- The task
Please return only the lines from the one with "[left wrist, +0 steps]" through the final line of the data, unchanged, with pictures omitted.
*** Opening Listed entries ***
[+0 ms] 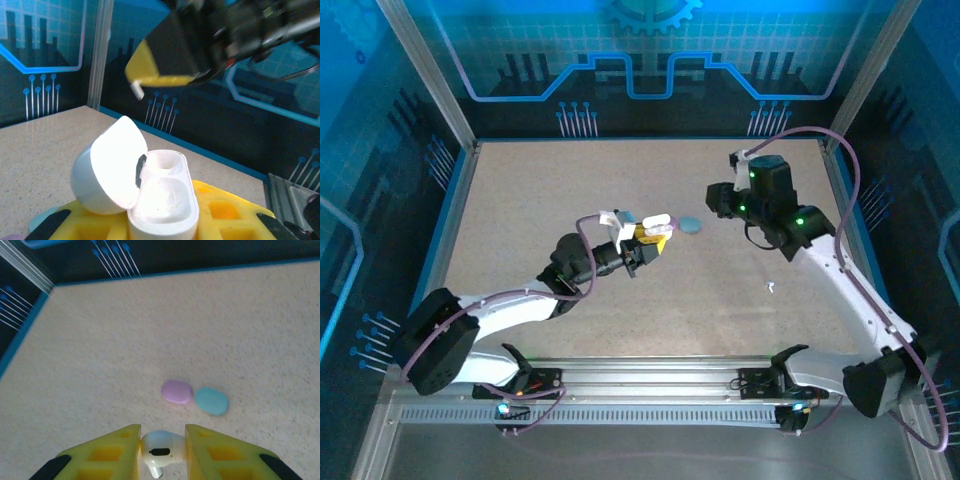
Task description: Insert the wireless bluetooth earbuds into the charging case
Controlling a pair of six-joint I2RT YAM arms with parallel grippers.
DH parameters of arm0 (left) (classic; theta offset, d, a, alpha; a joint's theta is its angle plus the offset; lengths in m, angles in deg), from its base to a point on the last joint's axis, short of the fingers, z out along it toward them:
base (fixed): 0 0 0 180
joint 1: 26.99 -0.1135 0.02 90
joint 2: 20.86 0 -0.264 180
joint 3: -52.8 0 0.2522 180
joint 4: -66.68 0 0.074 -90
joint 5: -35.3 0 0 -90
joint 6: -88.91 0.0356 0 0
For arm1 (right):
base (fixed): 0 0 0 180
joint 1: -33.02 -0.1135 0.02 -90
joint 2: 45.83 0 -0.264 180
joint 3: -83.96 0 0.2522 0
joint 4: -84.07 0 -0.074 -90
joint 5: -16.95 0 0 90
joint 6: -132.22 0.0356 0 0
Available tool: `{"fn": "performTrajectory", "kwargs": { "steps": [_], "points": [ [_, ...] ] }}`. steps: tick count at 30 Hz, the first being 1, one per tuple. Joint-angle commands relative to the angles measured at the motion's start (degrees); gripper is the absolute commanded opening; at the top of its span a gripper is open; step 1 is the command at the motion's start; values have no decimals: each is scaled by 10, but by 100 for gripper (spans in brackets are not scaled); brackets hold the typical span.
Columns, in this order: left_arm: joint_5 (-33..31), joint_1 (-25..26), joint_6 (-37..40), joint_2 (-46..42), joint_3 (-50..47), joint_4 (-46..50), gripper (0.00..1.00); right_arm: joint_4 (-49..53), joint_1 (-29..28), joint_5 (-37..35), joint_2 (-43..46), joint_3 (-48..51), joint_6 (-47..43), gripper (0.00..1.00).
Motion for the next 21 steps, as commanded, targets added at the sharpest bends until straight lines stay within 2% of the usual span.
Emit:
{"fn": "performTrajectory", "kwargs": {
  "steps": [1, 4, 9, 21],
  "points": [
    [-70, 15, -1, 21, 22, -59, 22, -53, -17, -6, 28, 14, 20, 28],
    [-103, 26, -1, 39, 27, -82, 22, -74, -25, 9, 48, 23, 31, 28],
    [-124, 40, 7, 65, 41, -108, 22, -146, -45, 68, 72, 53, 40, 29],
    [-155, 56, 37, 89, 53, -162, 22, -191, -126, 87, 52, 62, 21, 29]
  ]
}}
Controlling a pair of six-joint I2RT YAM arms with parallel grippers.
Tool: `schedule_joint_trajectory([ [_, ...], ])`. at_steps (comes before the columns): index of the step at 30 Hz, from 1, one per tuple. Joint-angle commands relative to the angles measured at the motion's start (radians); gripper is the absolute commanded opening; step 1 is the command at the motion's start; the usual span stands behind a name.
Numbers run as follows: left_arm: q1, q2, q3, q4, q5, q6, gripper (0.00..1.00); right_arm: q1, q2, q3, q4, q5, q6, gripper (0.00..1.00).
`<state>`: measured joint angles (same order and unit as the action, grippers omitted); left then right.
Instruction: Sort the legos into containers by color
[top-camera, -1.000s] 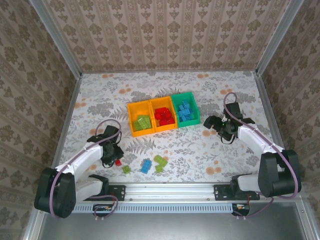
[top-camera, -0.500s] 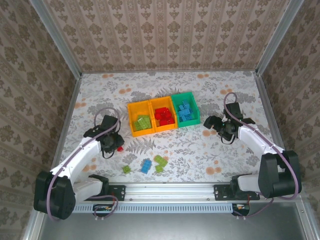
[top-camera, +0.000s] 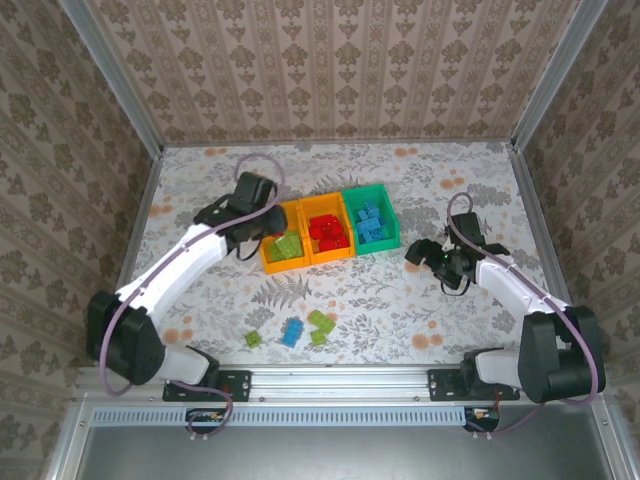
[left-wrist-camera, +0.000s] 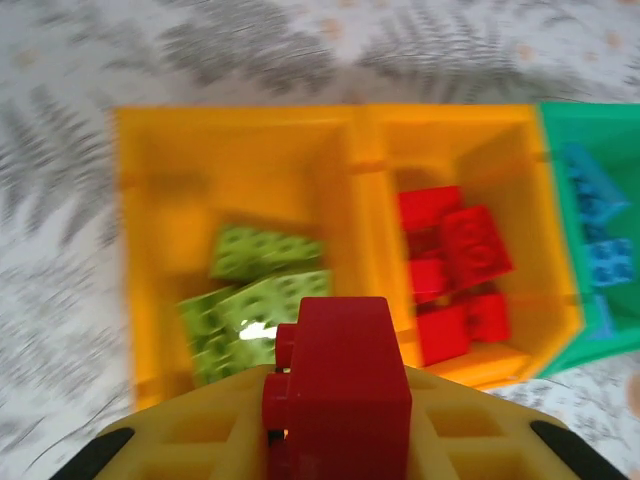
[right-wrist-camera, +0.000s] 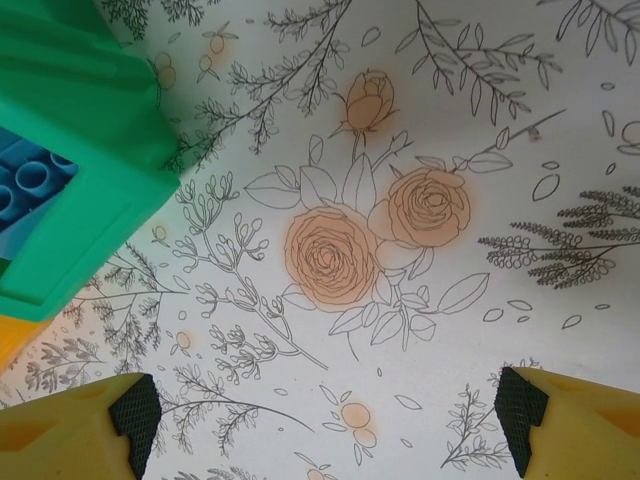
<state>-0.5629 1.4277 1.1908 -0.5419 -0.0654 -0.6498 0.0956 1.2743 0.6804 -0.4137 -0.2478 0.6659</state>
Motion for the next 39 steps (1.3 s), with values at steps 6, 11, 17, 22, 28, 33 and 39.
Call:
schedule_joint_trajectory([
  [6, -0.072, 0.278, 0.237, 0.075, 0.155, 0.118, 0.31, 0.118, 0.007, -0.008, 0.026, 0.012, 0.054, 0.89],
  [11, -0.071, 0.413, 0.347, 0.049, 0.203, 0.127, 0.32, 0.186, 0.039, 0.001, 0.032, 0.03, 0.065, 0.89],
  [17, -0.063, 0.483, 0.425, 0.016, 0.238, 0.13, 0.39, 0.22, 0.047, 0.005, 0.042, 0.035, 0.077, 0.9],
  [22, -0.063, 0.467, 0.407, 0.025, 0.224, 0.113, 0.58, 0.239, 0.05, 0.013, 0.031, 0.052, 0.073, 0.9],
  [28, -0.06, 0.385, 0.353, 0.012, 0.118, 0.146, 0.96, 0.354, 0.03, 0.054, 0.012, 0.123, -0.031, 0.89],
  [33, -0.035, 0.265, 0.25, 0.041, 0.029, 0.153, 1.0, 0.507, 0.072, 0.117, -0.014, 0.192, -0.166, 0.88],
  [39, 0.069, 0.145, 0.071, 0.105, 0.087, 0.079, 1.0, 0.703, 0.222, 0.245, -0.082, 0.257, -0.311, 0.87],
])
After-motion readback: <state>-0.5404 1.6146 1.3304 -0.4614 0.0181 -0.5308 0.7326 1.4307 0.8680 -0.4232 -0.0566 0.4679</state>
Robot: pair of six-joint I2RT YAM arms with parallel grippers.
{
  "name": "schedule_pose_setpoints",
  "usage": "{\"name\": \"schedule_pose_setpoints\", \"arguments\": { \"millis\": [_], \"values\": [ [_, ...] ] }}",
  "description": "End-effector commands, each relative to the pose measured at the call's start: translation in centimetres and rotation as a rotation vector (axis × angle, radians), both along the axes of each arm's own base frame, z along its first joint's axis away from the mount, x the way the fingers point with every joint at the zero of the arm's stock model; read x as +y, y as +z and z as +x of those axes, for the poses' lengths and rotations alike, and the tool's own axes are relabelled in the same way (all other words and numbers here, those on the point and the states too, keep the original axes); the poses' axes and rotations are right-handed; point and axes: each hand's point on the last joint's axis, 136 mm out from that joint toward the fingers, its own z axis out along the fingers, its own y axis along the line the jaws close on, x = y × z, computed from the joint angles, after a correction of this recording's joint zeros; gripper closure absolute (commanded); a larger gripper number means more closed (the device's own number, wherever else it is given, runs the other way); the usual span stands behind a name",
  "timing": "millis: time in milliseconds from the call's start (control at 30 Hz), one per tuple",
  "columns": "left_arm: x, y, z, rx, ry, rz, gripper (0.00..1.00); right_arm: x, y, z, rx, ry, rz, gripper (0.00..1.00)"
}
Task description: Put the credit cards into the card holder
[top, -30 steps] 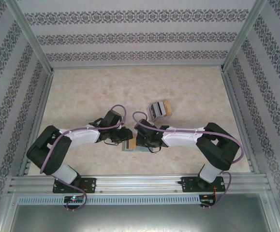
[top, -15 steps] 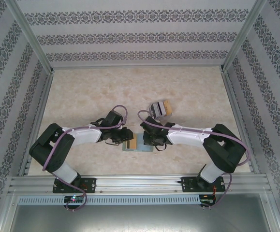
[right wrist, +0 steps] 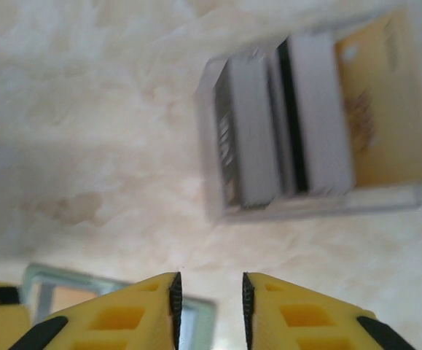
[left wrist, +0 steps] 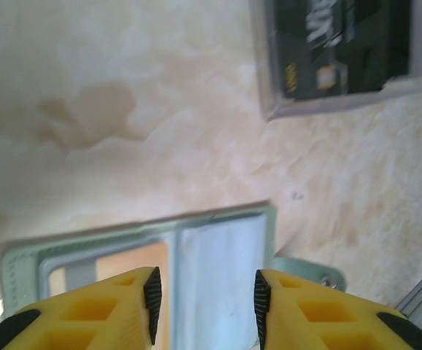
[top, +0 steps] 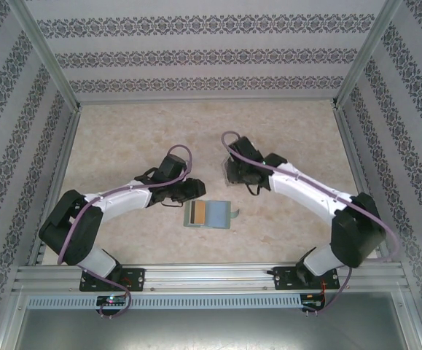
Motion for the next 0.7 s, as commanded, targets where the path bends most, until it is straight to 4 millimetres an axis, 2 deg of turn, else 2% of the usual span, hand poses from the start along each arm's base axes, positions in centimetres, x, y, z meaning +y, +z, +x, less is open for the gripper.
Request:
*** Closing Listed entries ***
- Your response
[left wrist, +0 steps] 
[top, +0 steps] 
Motion for the next 0.7 s, as commanded, targets where the path bends most, until it is straight to 4 millimetres an axis, 2 deg of turn, else 2% of the usual span, hand poses from the start along each arm's base axes, positions in centimetres, x, y, z meaning +y, +z, +x, less is open for the gripper.
Request:

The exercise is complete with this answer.